Information supplied:
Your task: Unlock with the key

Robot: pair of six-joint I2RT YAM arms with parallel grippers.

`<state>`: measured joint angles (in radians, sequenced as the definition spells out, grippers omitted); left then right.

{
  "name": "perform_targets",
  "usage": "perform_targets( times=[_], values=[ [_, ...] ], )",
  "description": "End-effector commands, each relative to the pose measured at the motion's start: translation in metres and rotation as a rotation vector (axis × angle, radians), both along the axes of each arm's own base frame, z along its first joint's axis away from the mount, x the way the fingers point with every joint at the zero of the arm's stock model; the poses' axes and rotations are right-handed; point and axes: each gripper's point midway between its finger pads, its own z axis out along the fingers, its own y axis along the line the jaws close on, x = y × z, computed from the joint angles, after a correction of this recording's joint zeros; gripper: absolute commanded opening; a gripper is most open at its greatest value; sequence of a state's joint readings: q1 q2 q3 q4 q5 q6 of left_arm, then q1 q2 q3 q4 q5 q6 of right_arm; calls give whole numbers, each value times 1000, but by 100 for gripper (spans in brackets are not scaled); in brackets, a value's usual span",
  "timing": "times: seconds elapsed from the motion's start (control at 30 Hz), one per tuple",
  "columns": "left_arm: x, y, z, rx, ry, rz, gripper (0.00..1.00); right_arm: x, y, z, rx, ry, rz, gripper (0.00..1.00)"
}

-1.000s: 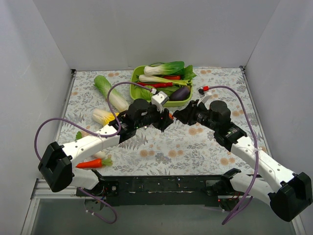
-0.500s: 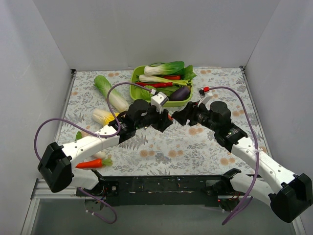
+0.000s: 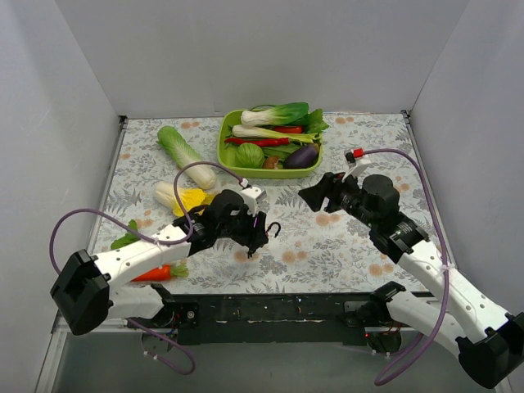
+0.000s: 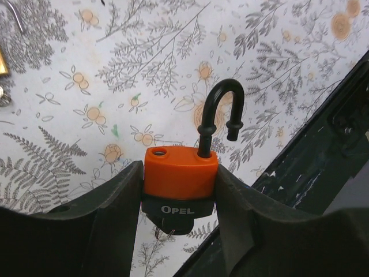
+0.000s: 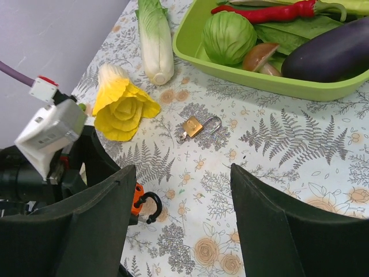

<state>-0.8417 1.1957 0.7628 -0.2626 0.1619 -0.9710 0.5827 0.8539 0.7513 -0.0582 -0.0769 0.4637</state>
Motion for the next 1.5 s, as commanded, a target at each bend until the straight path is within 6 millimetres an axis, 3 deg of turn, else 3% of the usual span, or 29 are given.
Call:
perform_targets(
  times=[0.0,0.03,0.17,0.53,0.83,1.03,1.13,1.17,1.27,1.47],
  values=[
    [-6,-3,-22,34,77,1,0,2,-6,5,-5,-35,-25,74],
    [-4,-4,-36,71,107,6,0,1,-6,5,-5,-34,-22,74],
    [13,-14,-51,116,136,56,0,-2,-10,3,-11,-30,-29,74],
    [43,-36,-74,143,181,154,0,-9,-22,1,-29,-40,-57,74],
    [74,-34,-107,231,229,303,0,-11,-24,-1,-36,-41,-59,73],
    [104,-30,-114,256,227,364,1,-14,-28,1,-33,-48,-66,73],
    [114,-26,-118,277,228,380,7,-15,-29,1,-40,-50,-65,73],
    [115,-26,-118,285,225,375,19,-15,-29,0,-42,-49,-65,73],
    [121,-25,-119,314,209,373,29,-11,-34,0,-54,-52,-96,73],
    [129,-22,-118,356,175,372,45,-9,-31,-2,-62,-48,-92,73]
  ],
)
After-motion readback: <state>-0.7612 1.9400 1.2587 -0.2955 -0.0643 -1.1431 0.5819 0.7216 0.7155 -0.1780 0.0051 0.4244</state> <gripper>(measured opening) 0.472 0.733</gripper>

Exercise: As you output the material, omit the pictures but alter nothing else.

Result of the exercise:
Your task: Unlock with the key

Robot: pair of six-joint I2RT YAM arms with parallel grippers.

`<state>`: measured joint angles (in radians, sequenced as the definition spells out, grippers omitted); left then right.

{
  "name": "perform_targets",
  "usage": "perform_targets( times=[_], values=[ [_, ...] ], )",
  "description": "End-effector commands, each relative to the pose measured at the motion's start: translation in metres and rotation as a rotation vector (axis × angle, radians), both along the axes of each arm's own base frame, z along its first joint's axis away from the mount, x the way the fingers point with every joint at the zero of the arm's stock model; the poses' axes and rotations are right-handed; point and axes: each gripper's point midway between its finger pads, its own z axis out along the fingers, its own y axis along the line the jaws close on, x = y × z, computed from the joint angles, after a correction of this recording's joint zeros; gripper: absolute commanded opening; a gripper is most open at its greatest value; sequence of a state's joint readings: q1 q2 q3 q4 q5 q6 of left_arm, then q1 q2 q3 q4 q5 q6 of right_arm; calls give whole numbers, each value times 1000, but by 100 for gripper (spans in brackets are not scaled); in brackets, a value's usual span",
  "timing": "times: seconds elapsed from the motion's start (control at 30 Hz), one per tuple",
  "columns": "left_arm: x, y, z, rx, ry, rz, gripper (0.00..1.00); right_arm: x, y, z, rx, ry, rz, gripper (0.00..1.00)"
}

-1.000s: 
-0.500s: 
+0.000s: 
+0.000s: 
+0.000s: 

<state>-0.8417 1.1957 0.7628 -0.2626 0.1619 -0.9710 0.5827 0.8539 0.7513 -0.0582 -0.0769 0.4637</state>
Motion for the next 1.5 s, as commanded, a target at each bend until the straight path is within 6 millimetres an axis, 3 deg of turn, else 3% of the usual span, or 29 are given.
Call:
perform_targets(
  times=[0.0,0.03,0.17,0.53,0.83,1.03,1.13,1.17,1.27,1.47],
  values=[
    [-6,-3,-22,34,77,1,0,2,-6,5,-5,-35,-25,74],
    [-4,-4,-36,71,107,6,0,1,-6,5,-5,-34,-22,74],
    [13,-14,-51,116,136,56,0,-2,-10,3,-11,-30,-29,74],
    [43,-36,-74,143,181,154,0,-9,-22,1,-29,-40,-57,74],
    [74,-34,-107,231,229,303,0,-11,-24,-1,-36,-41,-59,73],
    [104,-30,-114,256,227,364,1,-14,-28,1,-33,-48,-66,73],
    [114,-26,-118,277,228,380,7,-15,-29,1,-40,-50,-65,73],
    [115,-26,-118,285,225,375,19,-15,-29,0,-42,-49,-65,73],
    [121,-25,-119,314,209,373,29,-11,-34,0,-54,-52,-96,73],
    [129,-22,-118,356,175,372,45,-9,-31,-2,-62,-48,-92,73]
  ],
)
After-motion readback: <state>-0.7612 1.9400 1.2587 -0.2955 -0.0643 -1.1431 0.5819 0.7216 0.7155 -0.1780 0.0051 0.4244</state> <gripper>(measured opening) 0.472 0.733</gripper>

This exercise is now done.